New administrations can mean a change in fortunes for controversial figures. But a Hillary Clinton presidency will not improve the status of Julian Assange, say those aligned with the WikiLeaks founder, who remains in Ecuador’s London embassy pending a Swedish extradition request.

In fact, they argue, it could well do the opposite.

“Under Clinton [Assange’s situation] will possibly get worse,” said WikiLeaks staffer Jacob Applebaum.

Clinton was secretary of state when WikiLeaks released a trove of classified cables in 2010, many of them sensitive or embarrassing to the US. government. Applebaum noted a meeting he had with a senior Clinton staffer at the time that he said carried with it an air of intimidation. (Incidentally and not unexpectedly, Applebaum was hardly bullish on Donald Trump either. “I don’t have any ideas about other candidates but I don’t think they have any ideas either.”)

The comments came as part of the world premiere of Laura Poitras’ Risk at the Cannes Film Festival on Thursday morning. The movie, conceived as a series of chapters about Assange, follows the WikiLeaks founder from the publication of the cables and the fallout in 2010-2011 to his present state.

As with Poitras’ previous film, the Oscar-winning Edward Snowden documentary Citizenfour, the filmmaker is granted intimate access to her subject. Assange can be seen navigating the thicket of global media and US government forces from his British home base; donning disguises in an anonymous hotel room (shades of Snowden in Citizenfour); and, of course, at the Ecuador Embassy, where for much of the film police keep careful watch on the structure. (The film shares commonalities of only the most superficial kind with The Fifth Estate, Bill Condon’s poorly received Assange dramatisation starring Benedict Cumberbatch in 2013.)

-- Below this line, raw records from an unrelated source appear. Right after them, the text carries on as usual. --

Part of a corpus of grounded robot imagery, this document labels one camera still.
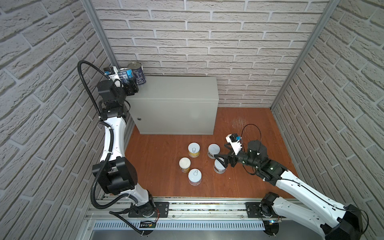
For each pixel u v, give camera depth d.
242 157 0.63
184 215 0.73
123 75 0.67
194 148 0.90
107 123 0.50
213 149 0.90
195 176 0.80
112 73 0.59
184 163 0.83
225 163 0.64
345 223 0.39
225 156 0.62
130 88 0.66
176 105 0.98
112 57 0.89
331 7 0.69
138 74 0.78
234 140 0.62

Risk grew in part out of a series of shorts in Poitras’ Field of Vision series, and it follows a chapter structure. Many relate to Assange, his crusade and the case against him; several others, such as Applebaum confronting Egyptian tech companies over alleged censorship at a conference in Cairo, go to the broader topical issues at hand.

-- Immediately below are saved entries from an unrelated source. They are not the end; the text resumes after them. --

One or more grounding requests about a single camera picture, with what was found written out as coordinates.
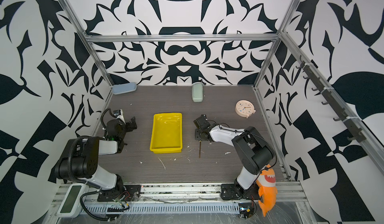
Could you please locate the dark shaft screwdriver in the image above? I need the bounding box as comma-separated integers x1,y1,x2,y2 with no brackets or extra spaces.
199,141,202,159

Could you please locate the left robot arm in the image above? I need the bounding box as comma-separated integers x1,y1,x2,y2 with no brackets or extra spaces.
54,117,137,195

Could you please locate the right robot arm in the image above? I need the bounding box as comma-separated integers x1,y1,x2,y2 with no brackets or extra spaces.
194,115,276,198

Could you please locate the yellow plastic bin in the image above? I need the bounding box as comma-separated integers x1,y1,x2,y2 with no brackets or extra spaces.
150,113,183,154

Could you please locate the pink round clock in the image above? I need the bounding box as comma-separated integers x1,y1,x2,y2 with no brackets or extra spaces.
235,100,256,119

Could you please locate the orange shark toy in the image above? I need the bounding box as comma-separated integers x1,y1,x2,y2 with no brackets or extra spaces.
256,165,278,217

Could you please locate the white control box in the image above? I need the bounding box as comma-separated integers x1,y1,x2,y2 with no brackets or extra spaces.
57,184,89,218

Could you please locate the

Those familiar with the issues will not find a lot of new information here — it covers important but familiar ground pertaining to surveillance, the Espionage Act and the like — but the film seeks to advance the story by showing the WikiLeaks process from the inside.

In an opening sequence, Assange and his top lieutenant, Sarah Harrison, are seen letting the State Department know they are about to release the cables (in a “can I speak to Hillary Clinton” moment that will elicit laughter); when Assange gets off the phone, he reveals the government’s main objective on the call was to entrap them into espionage.

Later, viewers can see the team’s attempts at media strategy, via Assange prepping Harrison for a news conference he cannot attend, as well as the legal fallout in the case involving WikiLeaks whisteblower Chelsea Manning. There is also an unexpected Lady Gaga cameo.

Throughout the film, the viewer gets a sense of Assange’s swagger and zeal, but also how small, comparatively, the operation he’s running actually is. Whether this amounts to heroism or arrogance will depend largely on one’s larger view of WikiLeaks.

At a post-screening Q&A, Harrison said that freeing Assange remains a goal. Imploring the audience to “think of [his situation] walking in the Cannes sunshine,” she also laid out a case for what she said was injustice.

“Julian Assange is detained without charge,” she said. “The baseless and politicised investigation remains formally open,” she said of the Swedish preliminary investigation into sexual assault charges, adding, “Julian remains editor of WikiLeaks. His courage endures. His detention and political persecution must end.”

Poitras actually began filming Risk before Citizenfour, and the two are close companion pieces.

But she said she thought it dangerous to draw parallels between Snowden and WikiLeaks.

“This comparison [is] a move of the mainstream media to try and separate people,” she said. “What Snowden did came after Chelsea Manning. It’s not about comparing the two. It’s about what they’re revealing.”